Ironically, the success or failure of every visiting professorship hinges on something you have no control over—that, of course, being the introduction. A weak introduction makes you seem like a charlatan who at any moment could vanish from the podium via a hidden trapdoor lurking beneath your feet. In contrast, a strong introduction has the opposite effect, elevating even bumbling visiting professors to exalted status, launching them into the outer stratosphere of roentgen superstardom. Although it’s nice to be hailed as the master of your field—even if it’s the middle third of the thoracic esophagus—the trick is not letting all that flattery go to your head. One time, for example, the host radiologist introduced me by telling the audience that he got a hernia trying to lift my CV. I explained that my CV was so long because I thought you were supposed to list all the papers you’ve read . But I’m getting ahead of myself.

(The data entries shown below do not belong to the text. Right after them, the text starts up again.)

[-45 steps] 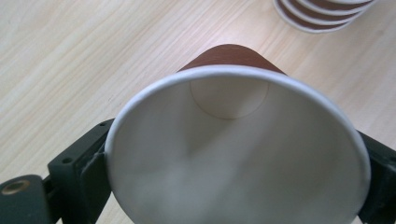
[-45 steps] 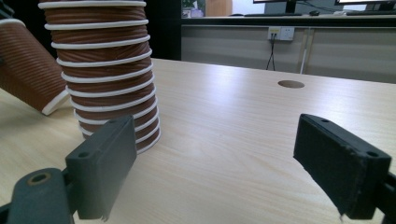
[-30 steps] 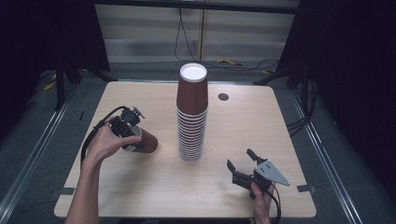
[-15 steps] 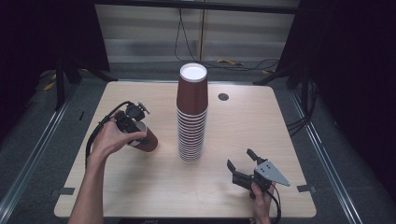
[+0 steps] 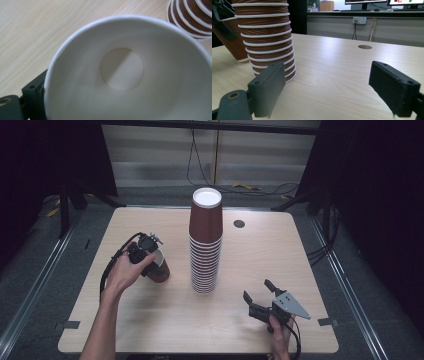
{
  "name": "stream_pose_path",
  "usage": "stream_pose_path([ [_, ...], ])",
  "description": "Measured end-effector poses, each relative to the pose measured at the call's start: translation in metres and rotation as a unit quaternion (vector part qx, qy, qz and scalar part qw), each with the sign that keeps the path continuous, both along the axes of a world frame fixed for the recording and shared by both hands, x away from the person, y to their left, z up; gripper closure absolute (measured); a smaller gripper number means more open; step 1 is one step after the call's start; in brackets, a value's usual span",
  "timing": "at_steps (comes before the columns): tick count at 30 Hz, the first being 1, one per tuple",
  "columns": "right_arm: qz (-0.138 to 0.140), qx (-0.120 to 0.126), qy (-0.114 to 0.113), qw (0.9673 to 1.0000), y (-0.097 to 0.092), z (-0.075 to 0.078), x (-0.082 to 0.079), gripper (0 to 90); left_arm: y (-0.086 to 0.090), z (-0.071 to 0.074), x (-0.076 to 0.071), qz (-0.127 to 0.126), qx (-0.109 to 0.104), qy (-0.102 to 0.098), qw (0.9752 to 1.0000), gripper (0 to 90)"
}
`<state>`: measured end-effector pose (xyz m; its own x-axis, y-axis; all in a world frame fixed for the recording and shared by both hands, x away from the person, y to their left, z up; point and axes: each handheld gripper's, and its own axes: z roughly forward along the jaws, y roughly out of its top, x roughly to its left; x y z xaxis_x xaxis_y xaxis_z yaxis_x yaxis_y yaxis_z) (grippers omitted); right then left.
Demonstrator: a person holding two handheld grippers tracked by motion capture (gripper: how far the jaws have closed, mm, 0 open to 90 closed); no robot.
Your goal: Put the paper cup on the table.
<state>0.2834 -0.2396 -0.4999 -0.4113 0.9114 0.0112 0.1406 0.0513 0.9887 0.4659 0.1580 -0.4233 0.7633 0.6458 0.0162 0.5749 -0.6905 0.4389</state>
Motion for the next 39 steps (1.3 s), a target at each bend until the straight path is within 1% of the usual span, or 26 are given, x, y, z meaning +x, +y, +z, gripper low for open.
stream_pose_path([
  [2,0.0,0.0,-0.001,1.0,0.0,0.0,0.0,13.1,0.001,-0.003,-0.001,-0.001,-0.011,-0.009,0.9999,3.7],
  [3,0.0,0.0,-0.001,1.0,0.0,0.0,0.0,13.1,0.001,-0.003,-0.001,-0.001,-0.011,-0.009,0.9999,3.7],
  [5,0.001,0.002,0.0,1.0,0.0,0.0,0.0,13.1,0.003,-0.006,-0.003,0.0,-0.027,-0.027,0.9993,3.5],
  [6,0.002,0.002,0.0,1.0,0.0,0.0,0.0,13.2,0.003,-0.01,-0.005,-0.001,-0.035,-0.044,0.9984,3.3],
  [8,0.001,0.002,0.0,1.0,0.0,0.0,0.0,13.1,0.004,-0.014,-0.007,0.007,-0.045,-0.061,0.9971,3.0],
  [11,0.0,0.002,-0.001,1.0,0.0,0.0,0.0,13.2,0.004,-0.02,-0.013,0.012,-0.059,-0.094,0.9937,4.6],
  [12,0.001,0.002,0.0,1.0,0.0,0.0,0.0,13.1,0.004,-0.023,-0.014,0.015,-0.064,-0.103,0.9926,4.7],
  [14,0.001,0.002,0.0,1.0,0.0,0.0,0.001,13.1,0.005,-0.025,-0.016,0.014,-0.066,-0.111,0.9916,3.7],
  [15,0.001,0.002,-0.001,1.0,0.0,0.0,0.0,13.2,0.006,-0.026,-0.017,0.015,-0.067,-0.11,0.9915,4.0],
  [17,0.0,0.002,0.0,1.0,0.0,0.0,0.0,13.1,0.009,-0.028,-0.019,0.024,-0.08,-0.113,0.9901,7.5],
  [19,0.002,0.004,0.0,1.0,-0.001,0.0,0.001,13.1,0.012,-0.031,-0.021,0.025,-0.087,-0.113,0.9894,8.7],
  [20,0.002,0.003,0.0,1.0,-0.001,0.0,0.001,13.2,0.014,-0.033,-0.021,0.026,-0.094,-0.111,0.9889,9.3],
  [21,0.001,0.003,0.001,1.0,-0.001,0.0,0.001,13.2,0.015,-0.034,-0.022,0.027,-0.094,-0.109,0.9892,9.1],
  [22,0.0,0.002,0.0,1.0,0.0,0.0,0.0,13.2,0.016,-0.036,-0.022,0.031,-0.101,-0.102,0.9891,9.2],
  [23,0.0,0.002,0.0,1.0,0.0,0.0,0.0,13.1,0.019,-0.037,-0.022,0.03,-0.109,-0.096,0.9889,10.5],
  [24,0.0,0.002,0.0,1.0,0.0,0.0,0.0,13.1,0.019,-0.037,-0.022,0.03,-0.109,-0.096,0.9889,13.1],
  [25,0.001,0.003,-0.001,1.0,-0.001,0.0,0.0,13.2,0.021,-0.039,-0.023,0.03,-0.128,-0.09,0.9873,13.1],
  [26,0.001,0.003,0.0,1.0,-0.001,0.0,0.0,13.1,0.023,-0.039,-0.024,0.031,-0.128,-0.091,0.987,12.8],
  [27,0.001,0.003,0.001,1.0,-0.001,0.0,0.001,13.1,0.025,-0.043,-0.027,0.044,-0.13,-0.099,0.9856,13.0],
  [29,0.001,0.002,0.001,1.0,-0.001,0.0,0.001,13.1,0.029,-0.049,-0.03,0.049,-0.141,-0.103,0.9833,14.0],
  [32,0.001,0.004,-0.001,1.0,-0.001,0.0,0.0,13.1,0.032,-0.054,-0.034,0.06,-0.148,-0.103,0.9818,15.4],
  [35,0.0,0.005,0.0,1.0,-0.001,0.0,0.0,13.1,0.034,-0.056,-0.038,0.064,-0.142,-0.104,0.9823,15.8],
  [36,0.001,0.005,0.001,1.0,-0.001,0.0,0.0,13.1,0.036,-0.058,-0.04,0.07,-0.153,-0.106,0.98,15.8],
  [37,0.002,0.006,0.0,1.0,-0.001,0.0,0.0,13.1,0.037,-0.06,-0.042,0.072,-0.157,-0.105,0.9794,15.8],
  [38,0.001,0.004,-0.001,1.0,-0.001,0.0,0.0,13.1,0.038,-0.062,-0.044,0.074,-0.161,-0.11,0.978,15.8],
  [39,0.001,0.003,-0.002,1.0,-0.001,0.0,0.0,13.1,0.038,-0.062,-0.046,0.076,-0.161,-0.108,0.9781,15.8],
])
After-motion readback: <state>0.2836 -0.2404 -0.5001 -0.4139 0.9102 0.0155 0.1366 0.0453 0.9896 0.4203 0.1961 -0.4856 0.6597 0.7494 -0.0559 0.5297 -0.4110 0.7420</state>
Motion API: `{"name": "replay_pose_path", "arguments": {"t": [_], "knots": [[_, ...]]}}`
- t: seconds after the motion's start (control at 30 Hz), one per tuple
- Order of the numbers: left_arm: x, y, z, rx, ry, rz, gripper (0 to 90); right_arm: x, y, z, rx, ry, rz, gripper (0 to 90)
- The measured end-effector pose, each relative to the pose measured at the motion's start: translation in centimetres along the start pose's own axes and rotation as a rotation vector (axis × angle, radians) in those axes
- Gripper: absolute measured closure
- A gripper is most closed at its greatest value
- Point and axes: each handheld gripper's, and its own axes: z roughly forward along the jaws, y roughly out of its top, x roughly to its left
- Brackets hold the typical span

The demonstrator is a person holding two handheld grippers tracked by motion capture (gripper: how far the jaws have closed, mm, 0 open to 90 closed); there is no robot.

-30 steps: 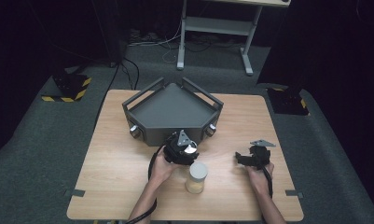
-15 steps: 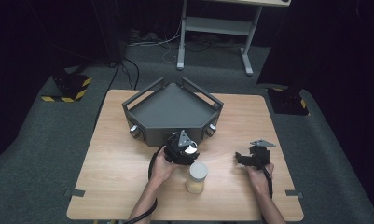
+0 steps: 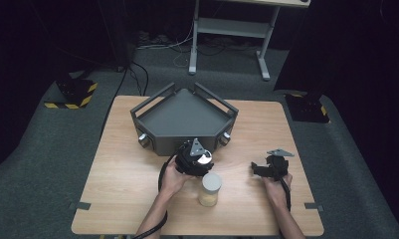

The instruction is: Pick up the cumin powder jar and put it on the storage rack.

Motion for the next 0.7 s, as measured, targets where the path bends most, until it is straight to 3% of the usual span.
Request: {"name": "replay_pose_path", "arguments": {"t": [0.07, 0.1, 0.17, 0.37, 0.5, 0.53, 0.7], "knots": [[0.0, 0.0, -0.2, -0.009, 0.0, -0.002, 32.3, 0.0, 0.0, 0.0, 0.0, 0.0, 0.0, 7.1], [-0.1, -0.2, -0.2, -0.03, -0.006, -0.029, 32.3, 0.0, 0.0, 0.0, 0.0, 0.0, 0.0, 7.1], [0.0, -0.2, -0.3, -0.045, -0.014, -0.041, 32.4, 0.0, 0.0, 0.0, 0.0, 0.0, 0.0, 7.1], [0.0, 0.4, -0.9, -0.035, -0.019, -0.026, 32.4, 0.0, 0.0, 0.0, 0.0, 0.0, 0.0, 7.1], [0.1, 0.2, -1.5, -0.065, -0.017, -0.05, 32.3, 0.0, 0.0, 0.0, 0.0, 0.0, 0.0, 7.1], [0.7, 0.7, -2.3, -0.048, -0.027, -0.022, 32.4, 0.0, 0.0, 0.0, 0.0, 0.0, 0.0, 7.1], [0.6, 1.5, -3.5, -0.048, -0.013, -0.017, 32.4, 0.0, 0.0, 0.0, 0.0, 0.0, 0.0, 7.1]]}}
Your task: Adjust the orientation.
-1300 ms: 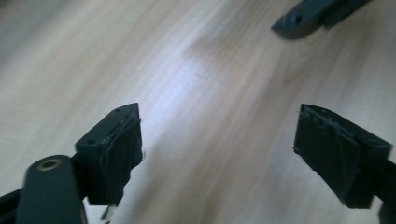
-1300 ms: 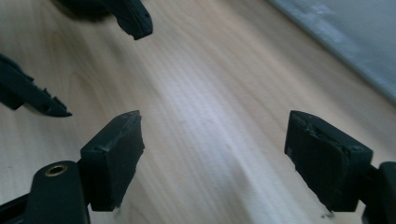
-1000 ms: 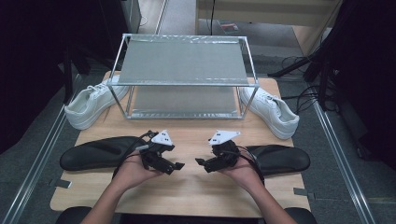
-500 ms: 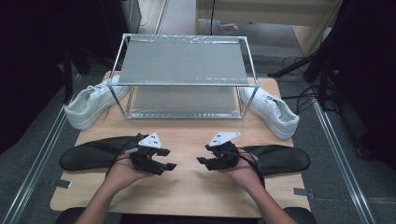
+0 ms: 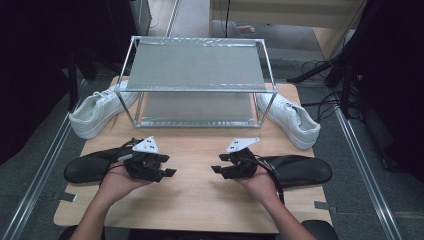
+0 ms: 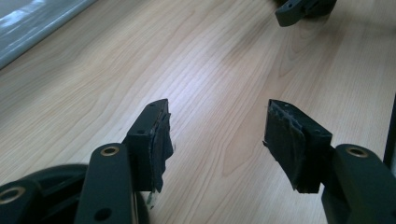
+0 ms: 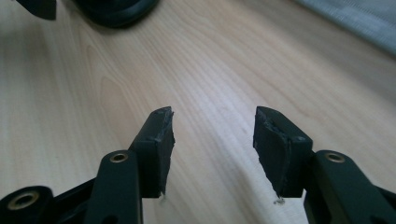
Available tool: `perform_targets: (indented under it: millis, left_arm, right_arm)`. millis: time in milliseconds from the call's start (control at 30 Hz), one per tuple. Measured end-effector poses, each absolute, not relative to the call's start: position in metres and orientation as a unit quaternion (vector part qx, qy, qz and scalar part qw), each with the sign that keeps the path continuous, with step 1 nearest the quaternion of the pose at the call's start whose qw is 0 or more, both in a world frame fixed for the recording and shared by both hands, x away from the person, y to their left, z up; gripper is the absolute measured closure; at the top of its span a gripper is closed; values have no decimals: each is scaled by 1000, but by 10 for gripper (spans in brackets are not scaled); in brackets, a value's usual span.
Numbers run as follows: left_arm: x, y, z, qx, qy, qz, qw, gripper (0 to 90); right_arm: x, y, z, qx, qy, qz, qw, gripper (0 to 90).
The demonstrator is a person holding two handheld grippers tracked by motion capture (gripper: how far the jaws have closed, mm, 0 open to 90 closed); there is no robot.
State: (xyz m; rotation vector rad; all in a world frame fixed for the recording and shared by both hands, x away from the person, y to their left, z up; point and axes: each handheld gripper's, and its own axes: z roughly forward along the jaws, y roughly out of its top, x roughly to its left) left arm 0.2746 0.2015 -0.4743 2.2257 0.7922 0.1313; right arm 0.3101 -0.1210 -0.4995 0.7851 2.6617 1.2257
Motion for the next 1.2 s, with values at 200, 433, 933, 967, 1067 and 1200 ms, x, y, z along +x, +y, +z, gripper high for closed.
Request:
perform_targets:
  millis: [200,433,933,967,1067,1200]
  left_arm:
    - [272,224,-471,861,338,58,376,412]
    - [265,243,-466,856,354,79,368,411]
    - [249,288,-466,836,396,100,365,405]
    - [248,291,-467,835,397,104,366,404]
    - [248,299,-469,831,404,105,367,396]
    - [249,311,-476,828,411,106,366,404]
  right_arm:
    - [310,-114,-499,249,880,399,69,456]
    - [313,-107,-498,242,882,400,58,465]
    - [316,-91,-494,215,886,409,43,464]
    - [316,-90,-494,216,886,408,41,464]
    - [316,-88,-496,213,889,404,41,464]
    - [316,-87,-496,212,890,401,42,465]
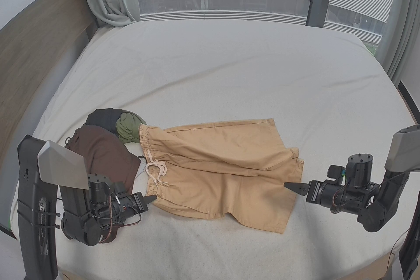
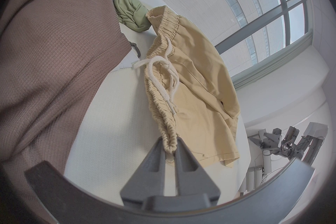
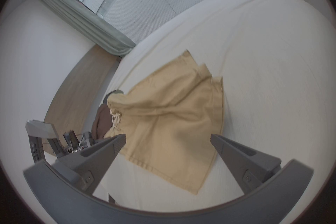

It’s important to understand the evolution of the visiting professorship. Here’s the guiding principle: you start at the bottom and work your way up. That means you can’t be too disappointed if your first invitation doesn’t come from Buckingham Palace. You have to set your sights a little lower, at least until your own chairman stops mistaking you for one of the senior residents.

As an academic radiologist in Philadelphia, my visiting professorships initially consisted of local gigs, like the office for my children’s pediatrician. As I became more well known for my work on the middle third of the thoracic esophagus, however, I started receiving invitations from programs in more far-flung locales, like Camden and Newark. And it didn’t stop there. Before long I was traveling to such exotic places as Fargo and Shreveport. I especially remember my trip to North Dakota because of the chilly weather: the temperature hovered at 50 below the day of my lecture, and the auditorium had no heat. I decided to warm up the audience with some local humor by explaining what possessed me to accept an invitation to Fargo of all places—I thought I was going to the movie. In retrospect, there may have been better ways to develop a rapport with my audience.

This isn’t intended as a primer on visiting professorships for dummies, but one way to avoid having tomatoes thrown at the podium is to show a little humility about your chosen specialty. In that vein, I sometimes mention at the outset of my presentation that I can’t teach everything you need to know about gastrointestinal radiology in a 1-hour talk—it would take an hour and a half.

The truth is, I believe in using humor to engage my audience. Deep down, I always wanted to be a stand-up comedian, tossing out one liners like Conan O’Brien—scratch that—Jay Leno on The Tonight Show . Luckily, when my best material is greeted with stony silence by an audience too exhausted and miserable to appreciate my humor at a 7 am resident conference, I have a fallback position: I can always teach. Eat your heart out, Robin Williams.